Jodi Picoult is a master storyteller. For me, the most salient part of The Storyteller was when Minka, Sage’s grandmother, shared her story about surviving Auschwitz and the other horrors she endured during the Holocaust. Picoult’s writing is so welcoming, beautiful, and piercing that you feel your heart break into another piece every time you flip a page. There’s no doubt that what happened to the Jews was horrifying and a testament to the monstrous side of mankind, but when you read Picoult’s work, you don’t just think “wow, this is horrible” – you feel it, and you remember it, and you resolve that such crimes should never be allowed to happen again.
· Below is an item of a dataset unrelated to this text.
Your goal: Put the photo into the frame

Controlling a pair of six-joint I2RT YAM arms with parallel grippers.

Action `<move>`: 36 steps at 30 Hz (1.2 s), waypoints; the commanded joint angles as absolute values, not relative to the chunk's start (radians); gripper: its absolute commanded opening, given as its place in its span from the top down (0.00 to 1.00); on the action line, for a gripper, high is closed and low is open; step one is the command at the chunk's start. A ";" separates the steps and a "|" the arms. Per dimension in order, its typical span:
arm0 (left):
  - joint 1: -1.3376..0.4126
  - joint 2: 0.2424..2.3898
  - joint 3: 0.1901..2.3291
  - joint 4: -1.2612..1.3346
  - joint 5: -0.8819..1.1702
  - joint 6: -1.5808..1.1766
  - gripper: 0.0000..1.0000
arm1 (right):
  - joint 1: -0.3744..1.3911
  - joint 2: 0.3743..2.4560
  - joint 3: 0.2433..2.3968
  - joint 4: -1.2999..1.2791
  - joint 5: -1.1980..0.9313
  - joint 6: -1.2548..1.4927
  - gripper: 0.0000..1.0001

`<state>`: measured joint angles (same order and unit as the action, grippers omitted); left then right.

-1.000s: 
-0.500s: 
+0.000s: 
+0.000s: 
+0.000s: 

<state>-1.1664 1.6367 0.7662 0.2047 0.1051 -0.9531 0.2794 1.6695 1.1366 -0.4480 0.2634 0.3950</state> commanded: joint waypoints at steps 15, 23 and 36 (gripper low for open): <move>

I feel like a lot of the criticism Picoult receives from the literary community stems from the argument that she takes controversial topics and uses repetitive plot structures to exploit them and sell bestsellers. I also feel that The Storyteller is the perfect book to counter that argument, because even though Picoult does use a somewhat similar formula in her novels (family issues, court cases, etc.) she is in no way exploitative, especially with this book. Like she does in her other novels, in The Storyteller she takes difficult topics like forgiveness, trauma, and justice, and makes you feel every blow through her three-dimensional characters. From Sage’s scar-induced reticence to Josef’s incisive inner turmoil, I rode a gamut of emotions expansive enough to cover an ocean.
The Storyteller is Picoult at her prime. She puts a human face on the Holocaust, a tragic, beastly, and horrendous event. She deftly delves into the human psyche and makes you think about what it means to be a survivor, a storyteller, a human.